» Task goal: Your task is to output the listing exactly, leaving every image out.
───── Data segment
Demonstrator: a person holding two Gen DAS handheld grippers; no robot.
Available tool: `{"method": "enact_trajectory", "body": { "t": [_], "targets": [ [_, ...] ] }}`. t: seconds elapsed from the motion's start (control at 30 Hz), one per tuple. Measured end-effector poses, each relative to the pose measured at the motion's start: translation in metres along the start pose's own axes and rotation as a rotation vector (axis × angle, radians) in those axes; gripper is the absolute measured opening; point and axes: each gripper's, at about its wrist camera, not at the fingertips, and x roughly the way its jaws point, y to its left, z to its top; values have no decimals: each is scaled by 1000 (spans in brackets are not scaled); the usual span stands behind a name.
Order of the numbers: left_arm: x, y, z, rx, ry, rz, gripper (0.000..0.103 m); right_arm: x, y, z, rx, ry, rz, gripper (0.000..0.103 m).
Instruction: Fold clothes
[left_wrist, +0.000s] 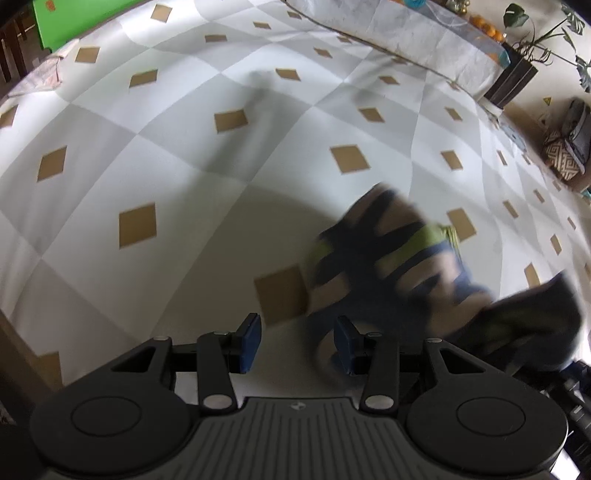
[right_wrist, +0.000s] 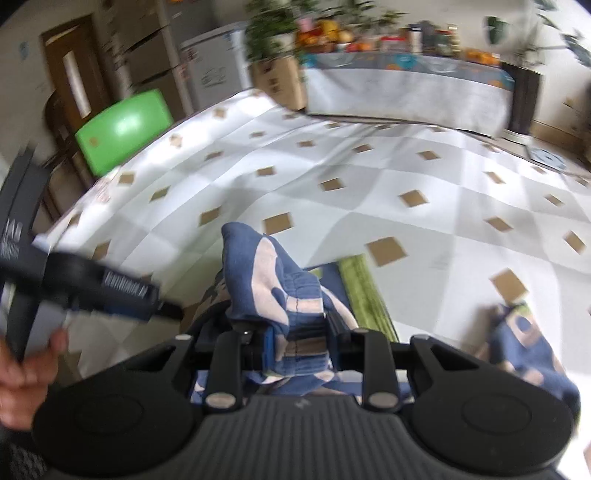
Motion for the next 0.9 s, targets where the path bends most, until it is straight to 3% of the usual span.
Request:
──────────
» Response to this exercise:
Demonstrator: a person holding two Gen DAS handheld grippers; no robot.
Available tool: `{"method": "enact_trajectory", "body": { "t": [_], "targets": [ [_, ...] ] }}`. t: seconds elapsed from the motion's start (control at 30 Hz), one per tuple. Measured end-effector poses, each relative to the pose measured at the motion's start: translation in metres along the start pose's own axes and rotation as a rotation vector (axis × angle, radians) in those axes; gripper is the absolute measured opening; point and axes: each gripper's, at about its wrist camera, not at the fingertips, and x roughly the way its jaws point, y to its left, z to its top; values have no decimals: each is scaled by 1000 (spans in brackets are not scaled); the usual span stands behind a name.
Order of the numbers: left_arm: x, y, z, rx, ry, rz, gripper (0.000..0.103 m); right_arm: x, y, z, rx, ry, rz, gripper (0.000..0.103 m).
Instruction: Fold clothes
[left_wrist, +0.000s] 
[right_wrist, +0.000s] 
Motion for the next 0.9 s, targets where the path bends most, until it is straight to 3% of the usual span.
Request:

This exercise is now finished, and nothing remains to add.